- _Exercise requirements_
Starting at the line that has "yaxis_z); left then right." and stopping after the line that has "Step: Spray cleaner", reproduce the listing below exactly; omit everything else.

-*-

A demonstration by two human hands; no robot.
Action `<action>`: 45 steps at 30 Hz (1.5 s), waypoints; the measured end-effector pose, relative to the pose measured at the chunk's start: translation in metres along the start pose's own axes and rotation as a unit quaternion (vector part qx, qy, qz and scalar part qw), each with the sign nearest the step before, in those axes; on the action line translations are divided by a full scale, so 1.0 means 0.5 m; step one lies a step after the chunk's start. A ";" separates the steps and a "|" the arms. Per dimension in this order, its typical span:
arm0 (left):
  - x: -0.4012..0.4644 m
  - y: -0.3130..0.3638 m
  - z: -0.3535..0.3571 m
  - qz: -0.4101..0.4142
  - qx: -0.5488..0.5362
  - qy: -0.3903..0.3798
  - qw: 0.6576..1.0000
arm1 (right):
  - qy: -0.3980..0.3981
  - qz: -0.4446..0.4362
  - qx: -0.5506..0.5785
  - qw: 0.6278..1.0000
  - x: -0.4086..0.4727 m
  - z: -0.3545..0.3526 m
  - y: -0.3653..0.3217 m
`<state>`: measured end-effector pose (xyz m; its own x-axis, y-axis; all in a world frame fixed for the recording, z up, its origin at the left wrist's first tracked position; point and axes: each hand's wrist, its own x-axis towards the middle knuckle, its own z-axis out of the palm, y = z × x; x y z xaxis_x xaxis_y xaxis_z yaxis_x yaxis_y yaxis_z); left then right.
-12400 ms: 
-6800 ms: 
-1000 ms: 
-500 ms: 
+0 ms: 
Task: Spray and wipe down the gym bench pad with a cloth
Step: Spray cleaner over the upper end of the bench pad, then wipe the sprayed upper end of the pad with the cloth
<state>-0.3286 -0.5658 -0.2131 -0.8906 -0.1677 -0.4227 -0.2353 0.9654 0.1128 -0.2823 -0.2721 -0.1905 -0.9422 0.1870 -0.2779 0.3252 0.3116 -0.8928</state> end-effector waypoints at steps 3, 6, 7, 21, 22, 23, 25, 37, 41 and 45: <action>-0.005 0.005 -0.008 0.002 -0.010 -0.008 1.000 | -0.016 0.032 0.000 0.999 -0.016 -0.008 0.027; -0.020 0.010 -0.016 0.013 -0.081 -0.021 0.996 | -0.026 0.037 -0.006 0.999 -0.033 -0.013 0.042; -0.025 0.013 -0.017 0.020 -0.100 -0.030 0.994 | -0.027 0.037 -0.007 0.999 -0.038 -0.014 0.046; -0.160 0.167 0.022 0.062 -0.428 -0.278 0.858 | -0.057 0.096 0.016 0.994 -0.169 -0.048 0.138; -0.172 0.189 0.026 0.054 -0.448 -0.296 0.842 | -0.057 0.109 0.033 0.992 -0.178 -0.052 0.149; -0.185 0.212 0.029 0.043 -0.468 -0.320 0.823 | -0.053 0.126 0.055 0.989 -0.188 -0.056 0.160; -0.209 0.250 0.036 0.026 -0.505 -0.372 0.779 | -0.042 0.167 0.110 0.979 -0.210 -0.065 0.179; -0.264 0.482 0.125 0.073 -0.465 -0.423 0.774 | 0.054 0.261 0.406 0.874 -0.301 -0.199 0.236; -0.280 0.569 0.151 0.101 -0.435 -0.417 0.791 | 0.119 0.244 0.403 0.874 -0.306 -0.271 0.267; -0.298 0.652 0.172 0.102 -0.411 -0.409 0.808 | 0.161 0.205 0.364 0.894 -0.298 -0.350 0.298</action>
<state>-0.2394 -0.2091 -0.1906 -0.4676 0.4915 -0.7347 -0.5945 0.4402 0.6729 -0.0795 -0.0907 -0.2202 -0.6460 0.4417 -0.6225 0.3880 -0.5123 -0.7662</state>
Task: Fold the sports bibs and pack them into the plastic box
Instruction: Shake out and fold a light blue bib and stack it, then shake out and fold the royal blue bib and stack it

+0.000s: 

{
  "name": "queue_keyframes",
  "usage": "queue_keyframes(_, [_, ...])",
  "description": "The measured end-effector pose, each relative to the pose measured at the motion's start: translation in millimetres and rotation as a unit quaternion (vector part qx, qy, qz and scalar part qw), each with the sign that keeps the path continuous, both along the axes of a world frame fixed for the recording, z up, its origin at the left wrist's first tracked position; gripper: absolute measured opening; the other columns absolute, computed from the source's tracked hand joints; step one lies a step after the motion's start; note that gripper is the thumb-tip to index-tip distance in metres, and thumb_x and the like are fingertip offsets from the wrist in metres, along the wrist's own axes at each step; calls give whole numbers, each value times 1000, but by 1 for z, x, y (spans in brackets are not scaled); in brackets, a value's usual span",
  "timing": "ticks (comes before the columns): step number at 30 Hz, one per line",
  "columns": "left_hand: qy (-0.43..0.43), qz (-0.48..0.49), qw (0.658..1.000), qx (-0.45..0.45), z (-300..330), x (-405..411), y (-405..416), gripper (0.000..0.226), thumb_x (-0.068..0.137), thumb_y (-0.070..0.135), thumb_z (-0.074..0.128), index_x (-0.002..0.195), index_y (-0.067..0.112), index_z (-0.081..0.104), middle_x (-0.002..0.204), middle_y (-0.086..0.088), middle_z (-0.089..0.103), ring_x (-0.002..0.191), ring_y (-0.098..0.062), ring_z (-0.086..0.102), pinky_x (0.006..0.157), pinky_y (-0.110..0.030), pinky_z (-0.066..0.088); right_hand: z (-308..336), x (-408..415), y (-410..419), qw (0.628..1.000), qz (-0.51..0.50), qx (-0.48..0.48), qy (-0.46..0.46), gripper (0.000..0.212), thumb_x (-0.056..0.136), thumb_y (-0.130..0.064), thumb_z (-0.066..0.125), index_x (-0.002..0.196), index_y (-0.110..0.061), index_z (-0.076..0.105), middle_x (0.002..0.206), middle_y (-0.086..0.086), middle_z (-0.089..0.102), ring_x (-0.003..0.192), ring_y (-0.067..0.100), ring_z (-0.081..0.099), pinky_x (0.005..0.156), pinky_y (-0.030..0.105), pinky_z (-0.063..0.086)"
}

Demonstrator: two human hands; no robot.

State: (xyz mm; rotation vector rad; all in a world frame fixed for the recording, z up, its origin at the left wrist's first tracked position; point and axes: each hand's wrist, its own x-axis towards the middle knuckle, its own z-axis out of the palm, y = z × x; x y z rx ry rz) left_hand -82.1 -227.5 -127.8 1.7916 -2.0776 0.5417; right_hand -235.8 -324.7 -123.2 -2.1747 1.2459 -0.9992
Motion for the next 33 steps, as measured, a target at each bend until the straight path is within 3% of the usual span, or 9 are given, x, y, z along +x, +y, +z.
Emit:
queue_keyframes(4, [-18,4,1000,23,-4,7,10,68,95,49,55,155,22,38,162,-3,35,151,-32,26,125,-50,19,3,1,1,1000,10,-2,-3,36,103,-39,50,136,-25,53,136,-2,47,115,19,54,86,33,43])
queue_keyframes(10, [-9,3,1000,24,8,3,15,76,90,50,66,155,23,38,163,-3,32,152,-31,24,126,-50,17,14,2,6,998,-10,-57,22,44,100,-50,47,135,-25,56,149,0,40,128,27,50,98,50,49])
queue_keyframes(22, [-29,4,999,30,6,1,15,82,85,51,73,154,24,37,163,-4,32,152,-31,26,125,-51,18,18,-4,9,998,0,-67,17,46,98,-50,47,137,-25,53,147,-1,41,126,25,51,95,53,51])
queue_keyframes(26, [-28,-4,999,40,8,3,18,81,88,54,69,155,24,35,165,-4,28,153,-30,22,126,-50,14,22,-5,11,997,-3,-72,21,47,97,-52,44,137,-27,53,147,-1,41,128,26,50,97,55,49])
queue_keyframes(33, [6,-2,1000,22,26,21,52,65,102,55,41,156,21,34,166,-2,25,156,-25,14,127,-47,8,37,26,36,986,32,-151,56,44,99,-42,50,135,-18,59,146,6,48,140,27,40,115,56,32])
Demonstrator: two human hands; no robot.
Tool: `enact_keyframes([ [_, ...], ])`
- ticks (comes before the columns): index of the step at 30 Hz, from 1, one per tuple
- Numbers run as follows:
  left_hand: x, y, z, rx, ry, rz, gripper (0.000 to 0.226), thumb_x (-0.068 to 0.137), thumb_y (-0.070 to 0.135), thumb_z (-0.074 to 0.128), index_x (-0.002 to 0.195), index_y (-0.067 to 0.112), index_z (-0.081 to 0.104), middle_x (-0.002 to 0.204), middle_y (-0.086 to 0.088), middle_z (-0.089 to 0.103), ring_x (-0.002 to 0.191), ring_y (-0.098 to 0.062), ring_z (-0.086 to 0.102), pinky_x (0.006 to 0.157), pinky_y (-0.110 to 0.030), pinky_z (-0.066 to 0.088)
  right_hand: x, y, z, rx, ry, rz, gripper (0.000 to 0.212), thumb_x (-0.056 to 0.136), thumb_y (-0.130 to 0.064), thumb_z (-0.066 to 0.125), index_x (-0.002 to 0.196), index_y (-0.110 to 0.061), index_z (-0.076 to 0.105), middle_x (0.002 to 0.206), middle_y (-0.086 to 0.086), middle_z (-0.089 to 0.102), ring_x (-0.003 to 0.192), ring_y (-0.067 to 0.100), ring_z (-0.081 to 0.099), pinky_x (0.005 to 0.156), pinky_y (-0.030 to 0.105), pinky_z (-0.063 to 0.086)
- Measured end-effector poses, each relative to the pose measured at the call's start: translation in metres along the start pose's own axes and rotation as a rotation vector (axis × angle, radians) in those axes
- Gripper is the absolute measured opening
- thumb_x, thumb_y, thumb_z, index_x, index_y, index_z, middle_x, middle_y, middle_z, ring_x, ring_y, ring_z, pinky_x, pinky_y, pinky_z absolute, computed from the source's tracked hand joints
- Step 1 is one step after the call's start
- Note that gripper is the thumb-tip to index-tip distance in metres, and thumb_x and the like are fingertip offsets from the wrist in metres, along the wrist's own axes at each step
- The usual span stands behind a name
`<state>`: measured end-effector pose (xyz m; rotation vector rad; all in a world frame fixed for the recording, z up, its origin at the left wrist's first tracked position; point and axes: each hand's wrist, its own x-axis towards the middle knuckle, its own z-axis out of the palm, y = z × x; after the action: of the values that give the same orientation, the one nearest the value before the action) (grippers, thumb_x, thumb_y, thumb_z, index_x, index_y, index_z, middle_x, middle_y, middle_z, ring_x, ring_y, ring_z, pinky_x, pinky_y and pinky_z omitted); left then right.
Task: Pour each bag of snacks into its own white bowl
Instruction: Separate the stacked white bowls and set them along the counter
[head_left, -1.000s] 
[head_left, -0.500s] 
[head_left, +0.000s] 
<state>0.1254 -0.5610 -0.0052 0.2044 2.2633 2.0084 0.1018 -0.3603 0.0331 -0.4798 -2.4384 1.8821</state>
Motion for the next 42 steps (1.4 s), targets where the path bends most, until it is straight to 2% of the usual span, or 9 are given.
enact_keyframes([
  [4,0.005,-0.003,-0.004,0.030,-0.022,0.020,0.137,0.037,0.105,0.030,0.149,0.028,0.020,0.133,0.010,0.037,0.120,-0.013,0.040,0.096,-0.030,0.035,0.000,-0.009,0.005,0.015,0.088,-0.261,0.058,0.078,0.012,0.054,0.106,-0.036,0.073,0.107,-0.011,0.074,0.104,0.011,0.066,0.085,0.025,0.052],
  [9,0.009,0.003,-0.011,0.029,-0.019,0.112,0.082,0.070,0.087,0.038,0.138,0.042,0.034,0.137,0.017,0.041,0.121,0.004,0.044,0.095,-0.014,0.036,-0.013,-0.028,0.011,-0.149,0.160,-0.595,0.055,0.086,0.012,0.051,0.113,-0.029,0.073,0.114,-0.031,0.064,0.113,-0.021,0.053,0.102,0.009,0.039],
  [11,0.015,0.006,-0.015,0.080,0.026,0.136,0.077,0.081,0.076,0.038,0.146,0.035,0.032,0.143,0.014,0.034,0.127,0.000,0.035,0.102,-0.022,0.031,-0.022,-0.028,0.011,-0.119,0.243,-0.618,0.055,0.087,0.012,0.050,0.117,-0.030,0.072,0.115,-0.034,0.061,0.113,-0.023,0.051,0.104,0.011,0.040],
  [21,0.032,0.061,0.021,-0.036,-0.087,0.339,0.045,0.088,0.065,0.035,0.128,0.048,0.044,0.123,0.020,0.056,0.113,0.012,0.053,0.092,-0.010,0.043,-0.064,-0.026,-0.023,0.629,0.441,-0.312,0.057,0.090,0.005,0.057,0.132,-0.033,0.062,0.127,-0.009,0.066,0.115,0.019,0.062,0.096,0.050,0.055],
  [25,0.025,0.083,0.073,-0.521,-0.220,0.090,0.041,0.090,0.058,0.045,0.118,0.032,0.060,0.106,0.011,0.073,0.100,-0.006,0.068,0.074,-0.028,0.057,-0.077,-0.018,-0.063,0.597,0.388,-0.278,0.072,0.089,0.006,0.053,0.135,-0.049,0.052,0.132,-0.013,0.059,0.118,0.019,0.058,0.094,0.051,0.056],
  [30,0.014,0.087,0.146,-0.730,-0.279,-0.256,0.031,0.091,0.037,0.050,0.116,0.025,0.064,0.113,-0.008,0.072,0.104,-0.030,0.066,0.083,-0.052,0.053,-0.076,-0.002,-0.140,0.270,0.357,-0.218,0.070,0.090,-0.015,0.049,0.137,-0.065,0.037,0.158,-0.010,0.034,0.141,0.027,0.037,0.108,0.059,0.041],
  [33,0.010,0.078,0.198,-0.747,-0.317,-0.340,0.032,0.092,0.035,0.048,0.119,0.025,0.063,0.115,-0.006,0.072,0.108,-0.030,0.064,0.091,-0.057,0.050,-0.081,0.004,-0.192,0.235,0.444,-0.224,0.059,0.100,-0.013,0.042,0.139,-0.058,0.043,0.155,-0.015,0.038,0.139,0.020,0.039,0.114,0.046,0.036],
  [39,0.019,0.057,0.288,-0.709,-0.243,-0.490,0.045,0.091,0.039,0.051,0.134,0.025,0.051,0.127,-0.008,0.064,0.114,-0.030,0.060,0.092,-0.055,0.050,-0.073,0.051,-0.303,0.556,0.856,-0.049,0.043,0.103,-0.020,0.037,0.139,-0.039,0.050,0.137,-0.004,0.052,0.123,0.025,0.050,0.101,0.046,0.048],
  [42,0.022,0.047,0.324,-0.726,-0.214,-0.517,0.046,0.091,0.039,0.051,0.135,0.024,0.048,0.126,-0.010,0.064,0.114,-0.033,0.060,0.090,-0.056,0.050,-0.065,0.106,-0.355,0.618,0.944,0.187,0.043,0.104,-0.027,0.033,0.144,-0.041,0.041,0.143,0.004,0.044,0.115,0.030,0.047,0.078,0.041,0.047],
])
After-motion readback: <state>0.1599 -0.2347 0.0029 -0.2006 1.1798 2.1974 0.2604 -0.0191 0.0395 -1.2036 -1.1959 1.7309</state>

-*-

- _Answer space_
`<state>`: measured end-effector pose (xyz m; its own x-axis, y-axis; all in a world frame fixed for the recording, z up, its origin at the left wrist's first tracked position; point and axes: each hand's wrist, its own x-axis towards the middle knuckle, its own z-axis out of the palm, y = z × x; x y z xaxis_x xaxis_y xaxis_z yaxis_x yaxis_y yaxis_z); left then right.
-12400 ms: 
-6800 ms: 
-1000 ms: 
-500 ms: 
+0 ms: 
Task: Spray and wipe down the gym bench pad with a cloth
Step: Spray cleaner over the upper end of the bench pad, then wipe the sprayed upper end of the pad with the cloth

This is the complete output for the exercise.